__Task objective__: The whole of the data, every line, should come back exactly the same.

__Record set__:
============================================================

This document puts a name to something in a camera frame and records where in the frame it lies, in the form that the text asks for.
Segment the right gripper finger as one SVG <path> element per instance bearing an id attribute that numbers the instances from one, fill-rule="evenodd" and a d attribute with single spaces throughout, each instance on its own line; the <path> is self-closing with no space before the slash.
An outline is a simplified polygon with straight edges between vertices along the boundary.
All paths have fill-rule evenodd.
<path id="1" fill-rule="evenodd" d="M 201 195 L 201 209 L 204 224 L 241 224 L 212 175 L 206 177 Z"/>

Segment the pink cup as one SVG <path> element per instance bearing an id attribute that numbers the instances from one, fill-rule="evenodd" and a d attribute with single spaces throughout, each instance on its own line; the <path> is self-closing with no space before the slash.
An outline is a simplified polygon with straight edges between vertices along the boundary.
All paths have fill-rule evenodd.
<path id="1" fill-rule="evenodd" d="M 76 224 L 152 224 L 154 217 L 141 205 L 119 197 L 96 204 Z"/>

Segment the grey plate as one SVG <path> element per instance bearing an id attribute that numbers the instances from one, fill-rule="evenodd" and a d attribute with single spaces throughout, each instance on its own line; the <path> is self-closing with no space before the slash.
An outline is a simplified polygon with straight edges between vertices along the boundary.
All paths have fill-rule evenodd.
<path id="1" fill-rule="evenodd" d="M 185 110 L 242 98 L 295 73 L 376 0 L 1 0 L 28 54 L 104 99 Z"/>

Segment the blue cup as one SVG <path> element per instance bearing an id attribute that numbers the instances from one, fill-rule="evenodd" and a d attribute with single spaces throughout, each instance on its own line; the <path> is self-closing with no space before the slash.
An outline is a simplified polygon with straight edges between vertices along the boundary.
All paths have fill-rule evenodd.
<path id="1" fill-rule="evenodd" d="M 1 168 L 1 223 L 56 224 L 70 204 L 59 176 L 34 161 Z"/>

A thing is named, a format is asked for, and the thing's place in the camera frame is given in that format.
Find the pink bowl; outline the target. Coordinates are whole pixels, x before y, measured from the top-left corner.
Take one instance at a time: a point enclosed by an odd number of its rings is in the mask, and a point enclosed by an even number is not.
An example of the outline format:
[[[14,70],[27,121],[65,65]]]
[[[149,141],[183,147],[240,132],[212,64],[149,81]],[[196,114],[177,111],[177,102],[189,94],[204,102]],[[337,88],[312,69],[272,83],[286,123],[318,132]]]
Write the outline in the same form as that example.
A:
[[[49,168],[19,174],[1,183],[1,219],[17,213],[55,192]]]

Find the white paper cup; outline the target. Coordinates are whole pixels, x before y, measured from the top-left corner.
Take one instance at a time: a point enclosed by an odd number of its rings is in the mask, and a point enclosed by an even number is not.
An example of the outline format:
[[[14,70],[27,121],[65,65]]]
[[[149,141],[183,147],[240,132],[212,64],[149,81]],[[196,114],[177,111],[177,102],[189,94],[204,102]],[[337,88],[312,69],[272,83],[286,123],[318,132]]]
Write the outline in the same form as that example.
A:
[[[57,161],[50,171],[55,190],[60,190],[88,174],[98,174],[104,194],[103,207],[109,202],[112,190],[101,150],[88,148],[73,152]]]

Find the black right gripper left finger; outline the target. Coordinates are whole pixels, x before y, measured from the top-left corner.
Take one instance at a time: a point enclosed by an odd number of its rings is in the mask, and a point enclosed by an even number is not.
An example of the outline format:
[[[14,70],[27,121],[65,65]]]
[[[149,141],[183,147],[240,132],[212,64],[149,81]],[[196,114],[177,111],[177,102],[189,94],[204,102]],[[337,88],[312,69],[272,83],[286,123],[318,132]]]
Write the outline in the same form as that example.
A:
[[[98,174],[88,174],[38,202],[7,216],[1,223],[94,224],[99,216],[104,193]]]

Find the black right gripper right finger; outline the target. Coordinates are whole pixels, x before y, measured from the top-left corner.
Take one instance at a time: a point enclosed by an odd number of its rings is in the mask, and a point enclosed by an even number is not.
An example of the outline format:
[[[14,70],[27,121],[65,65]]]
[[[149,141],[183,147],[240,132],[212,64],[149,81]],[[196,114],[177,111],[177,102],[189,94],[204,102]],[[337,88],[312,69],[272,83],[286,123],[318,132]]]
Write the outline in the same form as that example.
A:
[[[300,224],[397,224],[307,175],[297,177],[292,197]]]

============================================================

__Task response__:
This document puts a name to something in a camera frame and records where in the frame it lies, in the form that the text asks for.
Segment the right gripper finger as one SVG <path> element per instance bearing an id attribute that numbers the instances from one, fill-rule="evenodd" and a d attribute with single spaces throughout, each instance on its own line; the <path> is self-closing with no space before the slash.
An outline is a simplified polygon with straight edges between vertices along the boundary.
All paths have fill-rule evenodd.
<path id="1" fill-rule="evenodd" d="M 201 195 L 201 209 L 204 224 L 241 224 L 212 175 L 206 177 Z"/>

Segment the pink cup as one SVG <path> element per instance bearing an id attribute that numbers the instances from one, fill-rule="evenodd" and a d attribute with single spaces throughout, each instance on its own line; the <path> is self-closing with no space before the slash.
An outline is a simplified polygon with straight edges between vertices along the boundary.
All paths have fill-rule evenodd.
<path id="1" fill-rule="evenodd" d="M 76 224 L 152 224 L 154 217 L 141 205 L 119 197 L 96 204 Z"/>

Segment the grey plate as one SVG <path> element per instance bearing an id attribute that numbers the instances from one, fill-rule="evenodd" and a d attribute with single spaces throughout, each instance on its own line; the <path> is self-closing with no space before the slash.
An outline is a simplified polygon with straight edges between vertices along the boundary.
All paths have fill-rule evenodd.
<path id="1" fill-rule="evenodd" d="M 185 110 L 242 98 L 295 73 L 376 0 L 1 0 L 28 54 L 104 99 Z"/>

Segment the blue cup as one SVG <path> element per instance bearing an id attribute that numbers the instances from one, fill-rule="evenodd" and a d attribute with single spaces throughout, each instance on its own line; the <path> is self-closing with no space before the slash.
An outline is a simplified polygon with straight edges between vertices along the boundary.
All paths have fill-rule evenodd.
<path id="1" fill-rule="evenodd" d="M 1 168 L 1 223 L 56 224 L 70 204 L 59 176 L 34 161 Z"/>

A thing is named, a format is asked for, and the thing's place in the camera frame is given in that format.
Find the pink bowl; outline the target. Coordinates are whole pixels, x before y, measured from the top-left corner.
Take one instance at a time: a point enclosed by an odd number of its rings is in the mask, and a point enclosed by an even number is not.
An example of the outline format:
[[[14,70],[27,121],[65,65]]]
[[[149,141],[183,147],[240,132],[212,64],[149,81]],[[196,114],[177,111],[177,102],[189,94],[204,102]],[[337,88],[312,69],[272,83],[286,123],[318,132]]]
Write the outline in the same form as that example.
A:
[[[49,168],[19,174],[1,183],[1,219],[17,213],[55,192]]]

Find the white paper cup; outline the target. Coordinates are whole pixels, x before y, measured from the top-left corner.
Take one instance at a time: a point enclosed by an odd number of its rings is in the mask, and a point enclosed by an even number is not.
An example of the outline format:
[[[14,70],[27,121],[65,65]]]
[[[149,141],[183,147],[240,132],[212,64],[149,81]],[[196,114],[177,111],[177,102],[189,94],[204,102]],[[337,88],[312,69],[272,83],[286,123],[318,132]]]
Write the outline in the same form as that example.
A:
[[[57,161],[50,171],[55,190],[60,190],[88,174],[98,174],[104,194],[103,207],[109,202],[112,190],[101,150],[88,148],[73,152]]]

Find the black right gripper left finger; outline the target. Coordinates are whole pixels, x before y, measured from the top-left corner.
Take one instance at a time: a point enclosed by an odd number of its rings is in the mask, and a point enclosed by an even number is not.
An example of the outline format:
[[[14,70],[27,121],[65,65]]]
[[[149,141],[183,147],[240,132],[212,64],[149,81]],[[196,114],[177,111],[177,102],[189,94],[204,102]],[[337,88],[312,69],[272,83],[286,123],[318,132]]]
Write the outline in the same form as that example.
A:
[[[98,174],[88,174],[38,202],[7,216],[1,223],[94,224],[99,216],[104,193]]]

Find the black right gripper right finger; outline the target. Coordinates are whole pixels, x before y, measured from the top-left corner.
Take one instance at a time: a point enclosed by an odd number of its rings is in the mask, and a point enclosed by an even number is not.
An example of the outline format:
[[[14,70],[27,121],[65,65]]]
[[[149,141],[183,147],[240,132],[212,64],[149,81]],[[196,114],[177,111],[177,102],[189,94],[204,102]],[[337,88],[312,69],[272,83],[286,123],[318,132]]]
Write the outline in the same form as that example.
A:
[[[300,224],[397,224],[307,175],[297,177],[292,197]]]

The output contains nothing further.